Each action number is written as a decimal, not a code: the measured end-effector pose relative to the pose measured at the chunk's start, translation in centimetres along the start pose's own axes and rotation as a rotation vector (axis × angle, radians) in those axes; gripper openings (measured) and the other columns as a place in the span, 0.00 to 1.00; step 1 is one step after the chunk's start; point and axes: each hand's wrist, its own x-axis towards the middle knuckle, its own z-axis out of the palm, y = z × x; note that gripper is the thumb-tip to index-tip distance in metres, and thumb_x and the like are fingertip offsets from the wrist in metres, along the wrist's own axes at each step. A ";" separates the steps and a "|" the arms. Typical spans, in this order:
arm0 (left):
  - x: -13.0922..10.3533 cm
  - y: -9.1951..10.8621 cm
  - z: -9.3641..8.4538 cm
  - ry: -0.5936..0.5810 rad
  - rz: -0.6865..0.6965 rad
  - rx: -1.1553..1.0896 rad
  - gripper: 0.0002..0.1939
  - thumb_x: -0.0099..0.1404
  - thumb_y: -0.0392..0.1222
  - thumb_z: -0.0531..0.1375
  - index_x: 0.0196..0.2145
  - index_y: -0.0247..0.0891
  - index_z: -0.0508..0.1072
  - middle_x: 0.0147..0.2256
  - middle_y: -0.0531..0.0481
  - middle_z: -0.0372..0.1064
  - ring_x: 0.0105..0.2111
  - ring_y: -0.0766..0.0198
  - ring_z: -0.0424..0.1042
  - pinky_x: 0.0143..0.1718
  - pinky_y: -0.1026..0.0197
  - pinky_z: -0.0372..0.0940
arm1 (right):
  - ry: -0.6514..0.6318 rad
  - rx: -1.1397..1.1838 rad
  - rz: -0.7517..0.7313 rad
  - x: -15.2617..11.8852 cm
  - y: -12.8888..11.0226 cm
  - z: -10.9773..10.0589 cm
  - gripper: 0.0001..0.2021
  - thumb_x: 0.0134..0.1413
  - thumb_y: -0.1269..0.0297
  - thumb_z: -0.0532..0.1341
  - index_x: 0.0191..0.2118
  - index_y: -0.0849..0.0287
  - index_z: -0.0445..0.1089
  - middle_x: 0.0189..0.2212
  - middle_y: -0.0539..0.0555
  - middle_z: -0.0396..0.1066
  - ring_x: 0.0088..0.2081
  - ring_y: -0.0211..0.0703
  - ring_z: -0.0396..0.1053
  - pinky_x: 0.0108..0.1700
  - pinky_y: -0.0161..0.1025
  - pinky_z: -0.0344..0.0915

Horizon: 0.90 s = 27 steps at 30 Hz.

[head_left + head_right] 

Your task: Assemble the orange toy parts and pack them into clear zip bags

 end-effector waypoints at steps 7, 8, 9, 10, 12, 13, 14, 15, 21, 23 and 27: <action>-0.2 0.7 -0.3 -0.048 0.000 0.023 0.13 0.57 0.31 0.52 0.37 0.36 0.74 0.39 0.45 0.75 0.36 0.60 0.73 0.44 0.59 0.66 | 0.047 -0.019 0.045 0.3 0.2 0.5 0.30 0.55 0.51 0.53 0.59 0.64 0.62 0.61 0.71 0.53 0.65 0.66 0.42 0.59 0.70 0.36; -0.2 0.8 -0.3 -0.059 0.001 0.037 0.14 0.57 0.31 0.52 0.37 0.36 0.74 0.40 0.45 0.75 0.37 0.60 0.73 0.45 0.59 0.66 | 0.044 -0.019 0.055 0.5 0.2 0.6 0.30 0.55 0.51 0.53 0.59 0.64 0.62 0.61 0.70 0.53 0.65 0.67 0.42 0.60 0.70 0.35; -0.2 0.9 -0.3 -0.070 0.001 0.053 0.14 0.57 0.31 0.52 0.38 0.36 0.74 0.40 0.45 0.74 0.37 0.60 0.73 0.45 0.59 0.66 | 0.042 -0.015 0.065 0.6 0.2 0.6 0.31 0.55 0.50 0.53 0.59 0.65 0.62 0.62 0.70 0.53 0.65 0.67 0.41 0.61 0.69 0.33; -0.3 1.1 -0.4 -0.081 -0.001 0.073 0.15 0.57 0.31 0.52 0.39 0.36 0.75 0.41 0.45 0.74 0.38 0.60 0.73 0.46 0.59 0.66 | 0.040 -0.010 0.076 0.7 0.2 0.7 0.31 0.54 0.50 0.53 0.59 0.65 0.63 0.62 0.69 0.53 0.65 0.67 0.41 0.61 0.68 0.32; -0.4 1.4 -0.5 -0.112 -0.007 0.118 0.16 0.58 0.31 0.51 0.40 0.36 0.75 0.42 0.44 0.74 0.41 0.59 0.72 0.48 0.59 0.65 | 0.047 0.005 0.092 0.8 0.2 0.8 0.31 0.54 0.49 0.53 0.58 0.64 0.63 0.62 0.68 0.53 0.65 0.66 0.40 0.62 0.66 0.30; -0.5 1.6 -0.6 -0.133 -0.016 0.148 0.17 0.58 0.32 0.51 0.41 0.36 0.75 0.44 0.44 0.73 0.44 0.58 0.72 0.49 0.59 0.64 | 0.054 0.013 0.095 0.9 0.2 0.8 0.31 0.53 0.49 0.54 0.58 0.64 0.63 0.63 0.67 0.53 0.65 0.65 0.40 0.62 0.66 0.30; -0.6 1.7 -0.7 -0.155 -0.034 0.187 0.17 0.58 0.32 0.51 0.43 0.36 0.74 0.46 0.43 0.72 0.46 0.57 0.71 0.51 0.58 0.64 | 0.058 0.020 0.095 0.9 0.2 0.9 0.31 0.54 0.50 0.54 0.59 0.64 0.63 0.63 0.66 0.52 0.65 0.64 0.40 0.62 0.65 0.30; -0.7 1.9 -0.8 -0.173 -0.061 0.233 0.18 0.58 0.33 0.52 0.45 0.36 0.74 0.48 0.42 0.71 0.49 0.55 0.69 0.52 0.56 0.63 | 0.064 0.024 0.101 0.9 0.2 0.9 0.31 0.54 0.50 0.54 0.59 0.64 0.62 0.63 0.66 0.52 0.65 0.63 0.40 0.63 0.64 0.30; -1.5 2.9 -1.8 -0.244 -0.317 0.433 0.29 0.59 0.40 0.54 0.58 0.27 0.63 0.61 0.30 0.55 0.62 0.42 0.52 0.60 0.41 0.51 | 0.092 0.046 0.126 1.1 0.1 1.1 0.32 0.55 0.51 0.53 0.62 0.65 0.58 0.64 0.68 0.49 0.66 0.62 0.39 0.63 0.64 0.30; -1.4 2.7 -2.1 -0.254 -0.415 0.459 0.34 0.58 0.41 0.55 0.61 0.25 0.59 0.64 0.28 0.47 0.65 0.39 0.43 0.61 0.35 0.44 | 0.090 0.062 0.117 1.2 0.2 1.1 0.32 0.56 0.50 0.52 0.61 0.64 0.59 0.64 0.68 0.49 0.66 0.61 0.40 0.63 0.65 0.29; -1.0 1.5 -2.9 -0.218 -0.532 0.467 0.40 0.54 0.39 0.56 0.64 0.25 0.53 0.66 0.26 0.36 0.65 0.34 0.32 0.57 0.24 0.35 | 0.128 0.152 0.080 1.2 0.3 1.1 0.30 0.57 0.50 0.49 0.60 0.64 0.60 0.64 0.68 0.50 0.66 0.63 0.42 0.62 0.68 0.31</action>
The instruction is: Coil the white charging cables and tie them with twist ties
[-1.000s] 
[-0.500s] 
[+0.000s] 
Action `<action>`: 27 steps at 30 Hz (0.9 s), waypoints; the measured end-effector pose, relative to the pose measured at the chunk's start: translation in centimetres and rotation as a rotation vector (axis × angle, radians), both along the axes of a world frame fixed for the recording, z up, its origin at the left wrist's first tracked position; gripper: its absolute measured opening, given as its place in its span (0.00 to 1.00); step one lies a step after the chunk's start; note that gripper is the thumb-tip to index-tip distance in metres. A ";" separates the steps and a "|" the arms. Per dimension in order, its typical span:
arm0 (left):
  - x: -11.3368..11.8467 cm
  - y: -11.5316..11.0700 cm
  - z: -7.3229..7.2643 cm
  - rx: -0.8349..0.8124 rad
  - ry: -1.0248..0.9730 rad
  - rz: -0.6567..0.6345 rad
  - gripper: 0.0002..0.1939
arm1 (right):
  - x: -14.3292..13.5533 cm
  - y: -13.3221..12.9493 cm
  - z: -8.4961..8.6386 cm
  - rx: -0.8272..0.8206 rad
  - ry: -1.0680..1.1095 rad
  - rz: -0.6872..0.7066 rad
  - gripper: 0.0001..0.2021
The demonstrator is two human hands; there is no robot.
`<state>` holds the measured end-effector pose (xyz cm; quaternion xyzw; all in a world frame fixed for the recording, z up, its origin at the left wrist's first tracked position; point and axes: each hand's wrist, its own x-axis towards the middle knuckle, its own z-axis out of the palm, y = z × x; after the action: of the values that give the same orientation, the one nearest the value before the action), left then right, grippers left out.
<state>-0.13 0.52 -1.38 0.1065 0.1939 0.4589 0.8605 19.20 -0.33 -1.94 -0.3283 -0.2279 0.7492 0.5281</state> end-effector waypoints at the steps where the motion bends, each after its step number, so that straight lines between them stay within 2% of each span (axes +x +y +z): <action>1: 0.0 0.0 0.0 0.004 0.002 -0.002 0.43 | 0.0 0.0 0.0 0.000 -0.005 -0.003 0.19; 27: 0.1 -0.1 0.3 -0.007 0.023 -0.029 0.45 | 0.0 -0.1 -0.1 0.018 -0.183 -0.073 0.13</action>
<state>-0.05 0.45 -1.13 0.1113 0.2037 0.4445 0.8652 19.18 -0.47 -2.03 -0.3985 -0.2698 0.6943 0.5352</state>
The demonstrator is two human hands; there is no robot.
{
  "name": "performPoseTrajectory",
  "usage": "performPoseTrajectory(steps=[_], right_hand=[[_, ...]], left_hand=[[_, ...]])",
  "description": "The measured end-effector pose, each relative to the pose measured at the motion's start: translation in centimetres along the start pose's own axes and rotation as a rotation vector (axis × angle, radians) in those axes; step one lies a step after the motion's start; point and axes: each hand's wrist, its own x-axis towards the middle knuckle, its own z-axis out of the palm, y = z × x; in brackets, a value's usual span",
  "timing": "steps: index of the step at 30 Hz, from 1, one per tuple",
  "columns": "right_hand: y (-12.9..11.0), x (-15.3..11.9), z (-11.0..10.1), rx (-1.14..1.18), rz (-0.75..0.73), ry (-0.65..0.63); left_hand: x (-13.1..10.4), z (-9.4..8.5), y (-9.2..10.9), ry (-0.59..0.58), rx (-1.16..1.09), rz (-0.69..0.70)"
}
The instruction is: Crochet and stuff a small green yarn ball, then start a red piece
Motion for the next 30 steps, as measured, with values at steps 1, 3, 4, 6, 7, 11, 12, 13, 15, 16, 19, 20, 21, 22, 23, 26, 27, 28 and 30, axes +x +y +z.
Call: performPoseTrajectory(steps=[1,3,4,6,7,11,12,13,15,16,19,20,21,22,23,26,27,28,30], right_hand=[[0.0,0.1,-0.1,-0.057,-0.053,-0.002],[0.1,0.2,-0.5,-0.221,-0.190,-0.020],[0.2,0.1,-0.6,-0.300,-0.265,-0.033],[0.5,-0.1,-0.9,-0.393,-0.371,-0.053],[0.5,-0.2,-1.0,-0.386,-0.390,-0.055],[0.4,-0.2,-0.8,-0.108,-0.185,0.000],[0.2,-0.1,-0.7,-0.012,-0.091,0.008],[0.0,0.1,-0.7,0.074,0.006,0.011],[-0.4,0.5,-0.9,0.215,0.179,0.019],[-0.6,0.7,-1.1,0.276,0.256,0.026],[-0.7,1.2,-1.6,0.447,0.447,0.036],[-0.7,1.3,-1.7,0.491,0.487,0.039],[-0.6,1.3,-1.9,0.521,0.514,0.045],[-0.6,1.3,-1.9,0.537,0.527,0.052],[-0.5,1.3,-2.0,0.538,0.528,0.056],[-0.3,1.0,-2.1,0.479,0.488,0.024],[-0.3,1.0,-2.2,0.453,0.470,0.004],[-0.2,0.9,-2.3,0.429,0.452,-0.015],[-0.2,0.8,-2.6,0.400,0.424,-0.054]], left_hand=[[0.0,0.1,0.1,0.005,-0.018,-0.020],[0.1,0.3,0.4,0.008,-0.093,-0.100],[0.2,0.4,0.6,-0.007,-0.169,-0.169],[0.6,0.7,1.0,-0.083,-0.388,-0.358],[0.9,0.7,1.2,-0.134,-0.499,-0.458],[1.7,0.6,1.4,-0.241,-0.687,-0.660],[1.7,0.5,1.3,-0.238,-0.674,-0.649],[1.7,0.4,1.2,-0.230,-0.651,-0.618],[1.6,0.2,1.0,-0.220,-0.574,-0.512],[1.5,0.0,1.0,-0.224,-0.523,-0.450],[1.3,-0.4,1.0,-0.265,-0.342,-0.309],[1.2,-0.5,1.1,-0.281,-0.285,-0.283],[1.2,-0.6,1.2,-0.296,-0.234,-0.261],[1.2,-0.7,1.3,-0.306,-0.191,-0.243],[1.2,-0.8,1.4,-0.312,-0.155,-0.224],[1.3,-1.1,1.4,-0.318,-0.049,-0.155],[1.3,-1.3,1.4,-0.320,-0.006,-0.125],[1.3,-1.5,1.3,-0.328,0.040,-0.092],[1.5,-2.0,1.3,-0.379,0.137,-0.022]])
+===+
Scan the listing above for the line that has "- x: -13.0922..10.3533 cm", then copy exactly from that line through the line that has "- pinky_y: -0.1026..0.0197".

  - x: -13.0922..10.3533 cm
  - y: -9.1951..10.8621 cm
  - z: -9.3641..8.4538 cm
  - ry: -0.5936..0.5810 rad
  - rz: -0.6865..0.6965 rad
  - rx: -1.1553..1.0896 rad
  - gripper: 0.0002..0.1939
  - thumb_x: -0.0099..0.1404
  - thumb_y: -0.0392..0.1222
  - thumb_z: -0.0531..0.1375
  - index_x: 0.0196..0.2145
  - index_y: -0.0247..0.0891
  - index_z: -0.0508..0.1072
  - middle_x: 0.0147..0.2256
  - middle_y: -0.0531..0.0481
  - middle_z: -0.0372..0.1064
  - ring_x: 0.0105..0.2111
  - ring_y: -0.0766..0.0198
  - ring_z: -0.0424..0.1042
  - pinky_x: 0.0143..0.1718
  - pinky_y: -0.1026..0.0197

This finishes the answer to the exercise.